The following are my concerns about Mr. Allen J. Brummel’s review of the Life and Mission of William Carey by Timothy George in the June/1994 issue of the Beacon Lights.

            Mr. Brummel has failed to show the errors of the Baptist religion. The readers of the Beacon Lights (our beloved young people) may conclude from this review that the Baptist religion is without error. In Paragraph two: “Carey felt responsible to bring this glorious (Baptist) gospel to all of his relatives.” In paragraph seven; “This trio was able to accomplish much in the way of spreading the (Baptist) gospel through India.  A Baptist church was organized as well as schools for the training of the children.” The “unshakable” and “unchangeable principles” of paragraph eight are not being taught in the Baptist churches and schools of today.

Our young people should hear and know why they are Protestant Reformed. They should be hearing about the subtle evils that lurk in other religions.

Would Mr. Brummel please correct this situation for the sake of what our churches stand for and for the sake of our beloved young people.

Thank you,

Clarence De Groot


Dear Mr. Clarence De Groot,

Thank you for your concerns regarding my book review of The Life and Times of William Carey. I appreciate your concern for our young people as I also desire that our young people be informed regarding the subtle evils of other religions.
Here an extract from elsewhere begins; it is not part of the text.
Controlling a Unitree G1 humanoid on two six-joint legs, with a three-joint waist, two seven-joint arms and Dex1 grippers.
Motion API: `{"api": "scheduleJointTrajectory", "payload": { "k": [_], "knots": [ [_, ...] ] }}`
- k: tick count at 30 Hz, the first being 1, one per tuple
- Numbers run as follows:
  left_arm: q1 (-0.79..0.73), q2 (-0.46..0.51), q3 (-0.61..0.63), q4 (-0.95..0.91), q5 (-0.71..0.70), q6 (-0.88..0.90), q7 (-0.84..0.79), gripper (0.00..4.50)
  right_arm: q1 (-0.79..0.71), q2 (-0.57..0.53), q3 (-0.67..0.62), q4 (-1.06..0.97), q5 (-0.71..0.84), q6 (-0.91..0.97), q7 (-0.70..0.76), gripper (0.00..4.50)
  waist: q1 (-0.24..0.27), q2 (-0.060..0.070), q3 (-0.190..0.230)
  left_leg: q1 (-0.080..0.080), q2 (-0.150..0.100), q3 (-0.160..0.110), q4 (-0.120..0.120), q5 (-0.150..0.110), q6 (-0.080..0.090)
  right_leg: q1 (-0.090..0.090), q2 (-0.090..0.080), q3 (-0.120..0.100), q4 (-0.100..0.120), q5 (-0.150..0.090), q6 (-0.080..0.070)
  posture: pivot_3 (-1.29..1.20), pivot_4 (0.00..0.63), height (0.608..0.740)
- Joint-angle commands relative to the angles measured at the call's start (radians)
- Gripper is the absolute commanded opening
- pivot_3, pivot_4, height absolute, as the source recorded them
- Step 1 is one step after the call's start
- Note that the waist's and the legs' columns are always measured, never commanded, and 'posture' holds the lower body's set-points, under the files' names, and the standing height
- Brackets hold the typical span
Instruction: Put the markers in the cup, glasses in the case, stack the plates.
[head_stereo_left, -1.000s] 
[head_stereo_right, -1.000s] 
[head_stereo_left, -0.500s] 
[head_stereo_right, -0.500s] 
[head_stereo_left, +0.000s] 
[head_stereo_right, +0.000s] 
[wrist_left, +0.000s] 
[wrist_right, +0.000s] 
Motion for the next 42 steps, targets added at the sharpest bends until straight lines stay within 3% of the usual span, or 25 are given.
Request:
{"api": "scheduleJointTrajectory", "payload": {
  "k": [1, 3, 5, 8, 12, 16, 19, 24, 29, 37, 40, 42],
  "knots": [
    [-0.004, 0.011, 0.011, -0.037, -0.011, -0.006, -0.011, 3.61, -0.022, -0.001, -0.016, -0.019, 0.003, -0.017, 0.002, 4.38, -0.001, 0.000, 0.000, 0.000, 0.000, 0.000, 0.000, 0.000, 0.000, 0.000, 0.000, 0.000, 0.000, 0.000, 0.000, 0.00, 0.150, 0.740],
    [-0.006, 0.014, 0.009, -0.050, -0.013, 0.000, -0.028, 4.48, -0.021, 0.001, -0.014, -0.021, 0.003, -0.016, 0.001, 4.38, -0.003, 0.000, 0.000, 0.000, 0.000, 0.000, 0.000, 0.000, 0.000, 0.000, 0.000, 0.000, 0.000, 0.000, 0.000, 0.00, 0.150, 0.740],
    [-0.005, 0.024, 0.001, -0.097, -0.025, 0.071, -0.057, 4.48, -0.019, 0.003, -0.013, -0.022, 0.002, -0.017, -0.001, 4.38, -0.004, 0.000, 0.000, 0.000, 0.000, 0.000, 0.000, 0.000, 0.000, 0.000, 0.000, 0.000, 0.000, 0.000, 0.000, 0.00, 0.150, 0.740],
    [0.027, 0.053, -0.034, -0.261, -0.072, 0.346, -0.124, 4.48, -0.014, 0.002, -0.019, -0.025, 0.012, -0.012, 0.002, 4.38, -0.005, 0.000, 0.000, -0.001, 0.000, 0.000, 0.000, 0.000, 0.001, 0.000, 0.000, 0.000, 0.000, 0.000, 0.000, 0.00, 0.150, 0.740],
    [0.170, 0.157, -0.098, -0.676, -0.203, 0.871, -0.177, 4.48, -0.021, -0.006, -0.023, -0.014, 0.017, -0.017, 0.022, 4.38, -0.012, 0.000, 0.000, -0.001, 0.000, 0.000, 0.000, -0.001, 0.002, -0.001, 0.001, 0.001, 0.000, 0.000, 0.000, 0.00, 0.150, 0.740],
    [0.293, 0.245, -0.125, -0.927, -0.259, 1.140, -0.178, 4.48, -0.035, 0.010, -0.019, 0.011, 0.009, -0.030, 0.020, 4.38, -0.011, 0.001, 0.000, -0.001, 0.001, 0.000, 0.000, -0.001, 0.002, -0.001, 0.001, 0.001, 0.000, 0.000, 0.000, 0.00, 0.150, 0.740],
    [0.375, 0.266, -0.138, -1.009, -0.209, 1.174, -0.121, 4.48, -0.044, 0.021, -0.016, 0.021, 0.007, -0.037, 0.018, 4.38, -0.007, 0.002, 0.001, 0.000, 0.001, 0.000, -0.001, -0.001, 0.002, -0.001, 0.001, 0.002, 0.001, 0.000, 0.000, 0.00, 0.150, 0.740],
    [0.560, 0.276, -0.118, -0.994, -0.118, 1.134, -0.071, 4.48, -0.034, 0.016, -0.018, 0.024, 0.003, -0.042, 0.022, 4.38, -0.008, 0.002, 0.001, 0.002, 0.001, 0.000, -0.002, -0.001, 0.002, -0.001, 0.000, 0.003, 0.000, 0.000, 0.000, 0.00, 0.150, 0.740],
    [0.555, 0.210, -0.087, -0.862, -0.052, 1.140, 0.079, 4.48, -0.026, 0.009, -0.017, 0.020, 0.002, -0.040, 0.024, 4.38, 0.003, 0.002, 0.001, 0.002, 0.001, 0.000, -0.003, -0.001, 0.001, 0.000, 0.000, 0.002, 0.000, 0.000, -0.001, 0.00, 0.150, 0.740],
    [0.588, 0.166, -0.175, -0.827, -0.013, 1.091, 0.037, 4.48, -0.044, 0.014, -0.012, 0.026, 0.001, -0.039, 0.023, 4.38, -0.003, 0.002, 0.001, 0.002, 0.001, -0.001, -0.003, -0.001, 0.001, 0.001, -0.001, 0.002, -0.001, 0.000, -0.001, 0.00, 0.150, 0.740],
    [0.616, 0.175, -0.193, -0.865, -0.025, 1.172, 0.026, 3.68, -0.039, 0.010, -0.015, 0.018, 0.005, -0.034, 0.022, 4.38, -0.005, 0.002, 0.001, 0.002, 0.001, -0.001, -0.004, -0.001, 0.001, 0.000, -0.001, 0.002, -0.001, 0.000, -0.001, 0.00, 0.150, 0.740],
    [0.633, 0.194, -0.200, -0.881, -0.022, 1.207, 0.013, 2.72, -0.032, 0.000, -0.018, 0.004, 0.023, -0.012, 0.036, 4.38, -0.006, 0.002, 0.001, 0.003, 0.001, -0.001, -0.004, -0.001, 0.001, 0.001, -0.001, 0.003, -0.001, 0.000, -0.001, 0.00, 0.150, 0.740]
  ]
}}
The focus of the book which I reviewed was not on the Baptist religion, but on William Carey. I do not know enough about the Baptist churches of the 18th century to offer a knowledgeable critique. My focus was on Carey’s mission principles. The principles of missions to which William Carey subscribed were Biblical. He viewed missions as the work of the sovereign God. Carey viewed the Scriptures as the revelation of God’s infallible Word. Carey preached salvation through Jesus Christ alone. Only God knows his heart, but from this book it seems evident that Carey was a pious, devoted Christian. Carey would be disappointed with most modern day missionaries who go under the Baptist name.

William Carey had many weaknesses. I deliberately chose not to expose all of his faults. William Carey was subject to a mission board instead of a church. He sacrificed everything, even his wife and family, for the sake of the gospel. Whether or not he should have done these things is open to debate. Any careful reading of this or any other biography of a missionary will bring up many questions. Rather than exposing all of Carey’s weaknesses, I wanted to encourage our young people (and adults) to read with discernment.

My intent in the book review was to convey some of the enthusiasm for missions which was evident in William Carey’s life and work. My intent was not to critique the Baptist religion. I am in no way in favor of the Baptist religion, nor am I a disciple of Baptist mission principles. I assumed that the readers were aware of the errors prevalent in the Baptist movement. This may have been an unwise assumption. If anyone has concluded from my review that the Baptist religion is without error, I have led them astray. For this I apologize.

Although the Baptists have many serious errors, we can learn much from the Baptist’s zeal for missions. Today, when many other mainline denominations are struggling in their mission work, the Southern Baptists are forging ahead. They are so zealous in spreading what we know is a watered-down gospel. We confess and preach the precious gospel of Christ in its most pure form. This ought to cause us to tremble. What is God’s expectation of us? Are we as zealous as we ought to be?